┌──

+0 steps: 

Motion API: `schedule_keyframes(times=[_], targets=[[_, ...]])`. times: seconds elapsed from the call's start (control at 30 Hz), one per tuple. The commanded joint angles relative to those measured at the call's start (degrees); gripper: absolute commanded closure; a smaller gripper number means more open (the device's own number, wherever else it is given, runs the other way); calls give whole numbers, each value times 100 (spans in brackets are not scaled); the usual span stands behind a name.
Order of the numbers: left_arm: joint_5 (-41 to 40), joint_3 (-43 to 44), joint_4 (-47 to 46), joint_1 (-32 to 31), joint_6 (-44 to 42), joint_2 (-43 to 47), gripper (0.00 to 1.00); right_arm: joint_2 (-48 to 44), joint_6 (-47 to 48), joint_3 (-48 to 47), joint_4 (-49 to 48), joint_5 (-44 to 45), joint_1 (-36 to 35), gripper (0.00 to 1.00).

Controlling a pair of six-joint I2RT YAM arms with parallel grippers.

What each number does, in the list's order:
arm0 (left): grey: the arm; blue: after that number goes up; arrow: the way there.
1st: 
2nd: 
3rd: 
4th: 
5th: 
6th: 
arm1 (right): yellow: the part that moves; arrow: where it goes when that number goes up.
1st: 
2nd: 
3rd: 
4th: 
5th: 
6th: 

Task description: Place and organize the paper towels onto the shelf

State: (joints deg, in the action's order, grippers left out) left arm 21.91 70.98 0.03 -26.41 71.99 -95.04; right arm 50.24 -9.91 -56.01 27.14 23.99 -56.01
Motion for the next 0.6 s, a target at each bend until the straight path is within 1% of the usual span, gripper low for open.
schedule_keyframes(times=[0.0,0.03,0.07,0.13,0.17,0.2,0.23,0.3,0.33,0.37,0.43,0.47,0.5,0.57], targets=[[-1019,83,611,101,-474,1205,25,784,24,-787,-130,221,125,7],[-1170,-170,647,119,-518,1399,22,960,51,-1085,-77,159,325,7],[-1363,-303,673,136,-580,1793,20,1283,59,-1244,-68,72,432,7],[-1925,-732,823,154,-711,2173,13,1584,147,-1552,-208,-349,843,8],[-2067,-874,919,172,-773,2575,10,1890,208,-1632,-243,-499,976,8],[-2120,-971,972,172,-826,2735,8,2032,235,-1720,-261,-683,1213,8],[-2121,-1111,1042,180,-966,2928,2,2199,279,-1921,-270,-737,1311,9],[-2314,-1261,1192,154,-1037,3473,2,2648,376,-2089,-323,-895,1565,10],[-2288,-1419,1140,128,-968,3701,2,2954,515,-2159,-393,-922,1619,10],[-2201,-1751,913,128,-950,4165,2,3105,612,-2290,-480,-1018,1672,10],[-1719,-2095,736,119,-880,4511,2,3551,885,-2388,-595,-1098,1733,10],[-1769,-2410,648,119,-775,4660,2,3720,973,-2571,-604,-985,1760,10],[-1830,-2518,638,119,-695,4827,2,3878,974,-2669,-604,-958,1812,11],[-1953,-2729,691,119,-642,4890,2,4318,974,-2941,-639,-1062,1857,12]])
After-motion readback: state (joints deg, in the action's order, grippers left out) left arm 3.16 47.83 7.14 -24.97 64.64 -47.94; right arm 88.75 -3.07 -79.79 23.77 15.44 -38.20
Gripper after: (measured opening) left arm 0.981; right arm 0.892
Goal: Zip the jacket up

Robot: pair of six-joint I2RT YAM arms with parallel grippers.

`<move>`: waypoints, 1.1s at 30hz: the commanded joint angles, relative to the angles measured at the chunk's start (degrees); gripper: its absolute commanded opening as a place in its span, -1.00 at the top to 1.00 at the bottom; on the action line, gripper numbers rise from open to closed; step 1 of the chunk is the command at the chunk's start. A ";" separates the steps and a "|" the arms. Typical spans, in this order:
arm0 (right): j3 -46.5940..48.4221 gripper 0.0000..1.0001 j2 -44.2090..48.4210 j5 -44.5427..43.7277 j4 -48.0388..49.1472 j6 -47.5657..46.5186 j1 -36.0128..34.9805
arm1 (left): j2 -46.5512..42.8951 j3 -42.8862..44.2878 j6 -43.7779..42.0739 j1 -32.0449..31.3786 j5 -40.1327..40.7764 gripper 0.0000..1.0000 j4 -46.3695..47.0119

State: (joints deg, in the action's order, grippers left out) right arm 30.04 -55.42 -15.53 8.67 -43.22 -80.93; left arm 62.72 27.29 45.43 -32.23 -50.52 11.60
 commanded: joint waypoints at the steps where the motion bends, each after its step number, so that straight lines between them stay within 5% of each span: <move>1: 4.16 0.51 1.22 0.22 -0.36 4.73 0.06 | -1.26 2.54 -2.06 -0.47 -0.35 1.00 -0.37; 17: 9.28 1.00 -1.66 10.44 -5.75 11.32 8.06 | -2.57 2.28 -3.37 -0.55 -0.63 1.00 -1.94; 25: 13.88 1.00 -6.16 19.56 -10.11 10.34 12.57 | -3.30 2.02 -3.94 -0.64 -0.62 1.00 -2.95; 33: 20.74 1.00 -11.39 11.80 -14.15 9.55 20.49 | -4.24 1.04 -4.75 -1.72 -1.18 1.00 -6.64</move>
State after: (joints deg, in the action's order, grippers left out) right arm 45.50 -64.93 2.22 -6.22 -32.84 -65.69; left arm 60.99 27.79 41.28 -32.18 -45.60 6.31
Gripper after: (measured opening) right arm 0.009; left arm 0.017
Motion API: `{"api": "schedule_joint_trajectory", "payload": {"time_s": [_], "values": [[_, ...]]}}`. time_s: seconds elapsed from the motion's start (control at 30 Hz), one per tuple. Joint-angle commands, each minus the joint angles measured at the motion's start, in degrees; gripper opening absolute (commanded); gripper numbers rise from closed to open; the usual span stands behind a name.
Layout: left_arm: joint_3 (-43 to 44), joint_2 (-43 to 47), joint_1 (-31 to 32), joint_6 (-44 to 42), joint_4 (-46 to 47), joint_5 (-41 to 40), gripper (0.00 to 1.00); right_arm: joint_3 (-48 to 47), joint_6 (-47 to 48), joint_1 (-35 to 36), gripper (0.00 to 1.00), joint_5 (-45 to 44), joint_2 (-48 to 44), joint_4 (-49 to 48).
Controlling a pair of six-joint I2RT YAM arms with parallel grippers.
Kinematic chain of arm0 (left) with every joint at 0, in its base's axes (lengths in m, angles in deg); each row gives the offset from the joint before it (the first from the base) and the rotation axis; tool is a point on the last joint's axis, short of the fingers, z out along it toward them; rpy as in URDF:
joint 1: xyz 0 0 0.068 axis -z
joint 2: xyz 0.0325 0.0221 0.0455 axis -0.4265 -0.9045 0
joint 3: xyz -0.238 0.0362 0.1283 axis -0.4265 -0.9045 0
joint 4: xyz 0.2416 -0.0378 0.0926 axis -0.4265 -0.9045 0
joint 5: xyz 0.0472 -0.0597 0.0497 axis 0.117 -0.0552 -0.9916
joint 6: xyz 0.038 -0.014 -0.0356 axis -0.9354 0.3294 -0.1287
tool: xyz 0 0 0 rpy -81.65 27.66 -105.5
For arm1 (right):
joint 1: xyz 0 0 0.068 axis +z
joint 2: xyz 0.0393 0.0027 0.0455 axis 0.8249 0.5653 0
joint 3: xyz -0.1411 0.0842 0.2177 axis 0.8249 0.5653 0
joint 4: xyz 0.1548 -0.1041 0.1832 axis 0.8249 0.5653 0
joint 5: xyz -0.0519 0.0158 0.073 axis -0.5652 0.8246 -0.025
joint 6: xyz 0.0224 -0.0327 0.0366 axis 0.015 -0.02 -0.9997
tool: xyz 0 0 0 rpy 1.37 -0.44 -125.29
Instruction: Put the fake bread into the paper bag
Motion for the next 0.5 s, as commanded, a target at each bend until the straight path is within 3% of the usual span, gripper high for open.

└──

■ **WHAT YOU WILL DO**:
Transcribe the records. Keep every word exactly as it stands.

■ **ANSWER BOX**:
+0 steps: 

Motion API: `schedule_keyframes(times=[_], targets=[[_, ...]])`. times: seconds elapsed from the call's start (control at 30 Hz), one per tuple. The commanded joint angles relative to those measured at the call's start (degrees); gripper: absolute commanded closure; a smaller gripper number means more open (the device's own number, wherever else it is given, runs the other way); calls give whole numbers, each value times 100 (spans in brackets are not scaled); the usual span stands behind a name.
Order of the numbers: left_arm: joint_5 (-41 to 40), joint_3 (-43 to 44), joint_4 (-47 to 46), joint_1 (-32 to 31), joint_6 (-44 to 42), joint_2 (-43 to 47), gripper (0.00 to 1.00); right_arm: joint_2 (-48 to 44), joint_6 (-47 to 48), joint_3 (-48 to 47), joint_4 (-49 to 48), joint_5 (-44 to 45), joint_1 (-36 to 35), gripper (0.00 to 1.00).

Controlling a pair of six-joint I2RT YAM arms with parallel grippers.

What each number does, in the list's order:
arm0 (left): grey: the arm; blue: after that number goes up; arrow: the way there.
1st: 
2nd: 
3rd: 
4th: 
5th: 
6th: 
arm1 (right): yellow: the part that moves; arrow: where it goes when that number goes up.
1st: 
2nd: 
3rd: 
4th: 
5th: 
6th: 

Task description: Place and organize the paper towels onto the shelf

State: (joints deg, in the action's order, grippers left out) left arm 21.91 70.98 0.03 -26.41 71.99 -95.04; right arm 50.24 -9.91 -56.01 27.14 23.99 -56.01
Motion for the next 0.6 s, a target at each bend until the straight path is within 1% of the usual span, gripper low for open.
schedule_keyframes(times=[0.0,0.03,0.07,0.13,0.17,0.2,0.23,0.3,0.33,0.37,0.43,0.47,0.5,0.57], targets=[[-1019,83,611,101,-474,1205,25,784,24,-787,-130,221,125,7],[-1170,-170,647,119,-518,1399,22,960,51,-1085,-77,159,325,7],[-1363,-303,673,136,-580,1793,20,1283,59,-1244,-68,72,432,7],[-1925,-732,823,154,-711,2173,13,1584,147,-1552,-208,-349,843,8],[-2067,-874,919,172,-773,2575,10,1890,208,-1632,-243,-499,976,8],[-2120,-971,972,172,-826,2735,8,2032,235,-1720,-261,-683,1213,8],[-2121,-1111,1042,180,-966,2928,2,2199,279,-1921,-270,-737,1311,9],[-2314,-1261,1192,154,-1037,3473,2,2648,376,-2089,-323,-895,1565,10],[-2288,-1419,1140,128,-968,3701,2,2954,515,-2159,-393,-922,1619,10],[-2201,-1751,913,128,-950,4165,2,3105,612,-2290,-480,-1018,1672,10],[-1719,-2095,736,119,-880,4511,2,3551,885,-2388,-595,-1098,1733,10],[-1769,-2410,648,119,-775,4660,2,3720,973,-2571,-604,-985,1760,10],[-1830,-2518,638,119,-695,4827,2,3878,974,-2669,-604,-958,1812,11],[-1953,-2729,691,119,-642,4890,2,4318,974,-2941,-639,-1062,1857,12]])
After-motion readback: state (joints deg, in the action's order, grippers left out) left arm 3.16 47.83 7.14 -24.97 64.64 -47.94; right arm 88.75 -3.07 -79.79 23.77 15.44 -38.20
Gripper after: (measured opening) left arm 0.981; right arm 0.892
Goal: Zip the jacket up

Robot: pair of six-joint I2RT YAM arms with parallel grippers.

`<move>`: waypoints, 1.1s at 30hz: the commanded joint angles, relative to the angles measured at the chunk's start (degrees); gripper: its absolute commanded opening as a place in its span, -1.00 at the top to 1.00 at the bottom; on the action line, gripper numbers rise from open to closed; step 1 of the chunk is the command at the chunk's start. A ";" separates the steps and a "|" the arms. Typical spans, in this order:
arm0 (right): j3 -46.5940..48.4221 gripper 0.0000..1.0001 j2 -44.2090..48.4210 j5 -44.5427..43.7277 j4 -48.0388..49.1472 j6 -47.5657..46.5186 j1 -36.0128..34.9805
arm1 (left): j2 -46.5512..42.8951 j3 -42.8862..44.2878 j6 -43.7779..42.0739 j1 -32.0449..31.3786 j5 -40.1327..40.7764 gripper 0.0000..1.0000 j4 -46.3695..47.0119

State: (joints deg, in the action's order, grippers left out) right arm 30.04 -55.42 -15.53 8.67 -43.22 -80.93; left arm 62.72 27.29 45.43 -32.23 -50.52 11.60
 commanded: joint waypoints at the steps where the motion bends, each after its step number, so that straight lines between them stay within 5% of each span: <move>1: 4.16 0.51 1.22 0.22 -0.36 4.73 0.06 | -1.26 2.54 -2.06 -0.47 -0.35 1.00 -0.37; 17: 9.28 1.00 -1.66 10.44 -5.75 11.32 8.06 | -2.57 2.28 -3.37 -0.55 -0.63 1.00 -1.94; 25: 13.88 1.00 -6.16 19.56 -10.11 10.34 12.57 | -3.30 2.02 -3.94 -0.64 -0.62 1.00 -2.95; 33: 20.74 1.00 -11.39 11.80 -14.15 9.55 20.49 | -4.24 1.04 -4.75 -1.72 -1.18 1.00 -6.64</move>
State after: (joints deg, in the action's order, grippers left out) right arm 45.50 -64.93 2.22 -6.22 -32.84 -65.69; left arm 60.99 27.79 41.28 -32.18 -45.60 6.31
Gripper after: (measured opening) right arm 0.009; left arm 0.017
Motion API: `{"api": "schedule_joint_trajectory", "payload": {"time_s": [_], "values": [[_, ...]]}}`. time_s: seconds elapsed from the motion's start (control at 30 Hz), one per tuple. Joint-angle commands, each minus the joint angles measured at the motion's start, in degrees; gripper opening absolute (commanded); gripper numbers rise from closed to open; the usual span stands behind a name.
Layout: left_arm: joint_3 (-43 to 44), joint_2 (-43 to 47), joint_1 (-31 to 32), joint_6 (-44 to 42), joint_4 (-46 to 47), joint_5 (-41 to 40), gripper (0.00 to 1.00); right_arm: joint_3 (-48 to 47), joint_6 (-47 to 48), joint_1 (-35 to 36), gripper (0.00 to 1.00), joint_5 (-45 to 44), joint_2 (-48 to 44), joint_4 (-49 to 48).
Controlling a pair of six-joint I2RT YAM arms with parallel grippers.
Kinematic chain of arm0 (left) with every joint at 0, in its base's axes (lengths in m, angles in deg); each row gives the offset from the joint before it (the first from the base) and the rotation axis; tool is a point on the last joint's axis, short of the fingers, z out along it toward them; rpy as in URDF:
joint 1: xyz 0 0 0.068 axis -z
joint 2: xyz 0.0325 0.0221 0.0455 axis -0.4265 -0.9045 0
joint 3: xyz -0.238 0.0362 0.1283 axis -0.4265 -0.9045 0
joint 4: xyz 0.2416 -0.0378 0.0926 axis -0.4265 -0.9045 0
joint 5: xyz 0.0472 -0.0597 0.0497 axis 0.117 -0.0552 -0.9916
joint 6: xyz 0.038 -0.014 -0.0356 axis -0.9354 0.3294 -0.1287
tool: xyz 0 0 0 rpy -81.65 27.66 -105.5
For arm1 (right):
joint 1: xyz 0 0 0.068 axis +z
joint 2: xyz 0.0393 0.0027 0.0455 axis 0.8249 0.5653 0
joint 3: xyz -0.1411 0.0842 0.2177 axis 0.8249 0.5653 0
joint 4: xyz 0.1548 -0.1041 0.1832 axis 0.8249 0.5653 0
joint 5: xyz -0.0519 0.0158 0.073 axis -0.5652 0.8246 -0.025
joint 6: xyz 0.0224 -0.0327 0.0366 axis 0.015 -0.02 -0.9997
tool: xyz 0 0 0 rpy 1.37 -0.44 -125.29
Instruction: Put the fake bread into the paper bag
Motion for the next 0.5 s, as commanded, a target at each bend until the straight path is within 3% of the usual span, gripper high for open.

The response is finished, and the exercise is complete.